**Task item:** Start with the first line of the data and end with the line that holds "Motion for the"; write out each one exactly.

● ● ● ● ●

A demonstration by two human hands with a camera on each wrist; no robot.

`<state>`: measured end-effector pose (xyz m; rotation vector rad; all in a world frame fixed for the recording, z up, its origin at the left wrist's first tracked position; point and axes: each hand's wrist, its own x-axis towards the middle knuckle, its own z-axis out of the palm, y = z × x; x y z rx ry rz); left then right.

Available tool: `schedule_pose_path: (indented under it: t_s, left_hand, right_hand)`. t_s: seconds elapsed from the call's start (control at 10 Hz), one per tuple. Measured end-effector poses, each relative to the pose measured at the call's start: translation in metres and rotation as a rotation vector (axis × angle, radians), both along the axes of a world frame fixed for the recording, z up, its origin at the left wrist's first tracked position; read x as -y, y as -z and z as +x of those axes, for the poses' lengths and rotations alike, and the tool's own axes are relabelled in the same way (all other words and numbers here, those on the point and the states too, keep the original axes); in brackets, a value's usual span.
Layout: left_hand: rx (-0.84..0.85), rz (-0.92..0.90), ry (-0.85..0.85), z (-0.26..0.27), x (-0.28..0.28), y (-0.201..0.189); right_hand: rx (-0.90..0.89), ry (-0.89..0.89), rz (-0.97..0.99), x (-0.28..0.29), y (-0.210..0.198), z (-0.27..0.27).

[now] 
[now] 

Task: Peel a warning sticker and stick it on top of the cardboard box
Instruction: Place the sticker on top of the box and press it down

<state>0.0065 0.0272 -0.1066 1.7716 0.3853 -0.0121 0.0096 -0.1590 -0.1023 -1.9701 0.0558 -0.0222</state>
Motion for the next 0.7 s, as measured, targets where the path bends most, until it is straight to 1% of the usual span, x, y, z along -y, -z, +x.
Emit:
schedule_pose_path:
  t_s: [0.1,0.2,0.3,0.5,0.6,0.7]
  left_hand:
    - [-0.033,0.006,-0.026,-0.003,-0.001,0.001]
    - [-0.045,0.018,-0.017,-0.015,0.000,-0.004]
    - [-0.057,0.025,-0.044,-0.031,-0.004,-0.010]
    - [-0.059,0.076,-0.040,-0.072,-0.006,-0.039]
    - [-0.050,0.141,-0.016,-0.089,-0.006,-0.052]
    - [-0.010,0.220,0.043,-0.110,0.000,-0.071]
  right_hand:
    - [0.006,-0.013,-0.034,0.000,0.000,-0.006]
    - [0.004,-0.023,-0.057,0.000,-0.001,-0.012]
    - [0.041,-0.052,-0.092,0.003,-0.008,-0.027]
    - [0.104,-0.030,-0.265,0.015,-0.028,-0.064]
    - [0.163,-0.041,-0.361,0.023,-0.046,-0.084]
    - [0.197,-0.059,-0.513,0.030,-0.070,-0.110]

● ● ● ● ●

**Exercise response:**
A demonstration by two human hands with a camera on each wrist; no robot.

`<state>`: measured end-effector pose (xyz m; rotation vector rad; all in a world frame fixed for the recording, z up, its origin at the left wrist's first tracked position; point and axes: each hand's wrist, its own x-axis towards the middle knuckle, its own z-axis out of the palm, y = z × x; x y z rx ry rz); left then right.

Available tool: `schedule_pose_path: (indented under it: t_s, left_hand, right_hand)`. t_s: seconds elapsed from the call's start (control at 10 Hz), one per tuple. Measured end-effector poses, each relative to the pose measured at the call's start: translation in metres and rotation as a rotation vector (axis × angle, radians), both along the axes of a world frame fixed for the recording, z up, its origin at the left wrist's first tracked position; read x as -y, y as -z and z as +x of those axes, for the poses' lengths and rotations alike, and the tool's own axes are relabelled in the same way (all other words and numbers here, those on the point and the states too, keep the original axes); in brackets, a value's usual span.
Layout: left_hand: rx (-0.84..0.85), rz (-0.92..0.90), ry (-0.85..0.85), z (-0.26..0.27), x (-0.28..0.28), y (-0.201..0.189); right_hand: rx (-0.90..0.89), ry (-0.89..0.89), rz (-0.97..0.99), x (-0.28..0.29), y (-0.210..0.198), z (-0.27..0.27).

[now] 
[now] 

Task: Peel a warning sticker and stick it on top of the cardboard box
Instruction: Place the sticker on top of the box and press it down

<state>0.0065 0.0272 -0.1066 1.7716 0.3853 -0.0121 0.0096 -0.1590 -0.1023 -1.9701 0.0558 -0.0222</state>
Motion for the next 0.7 s, as measured, targets where the path bends most, until it is straight to 1% of the usual span, x, y, z along -y, -z, +x.

The required output is complete.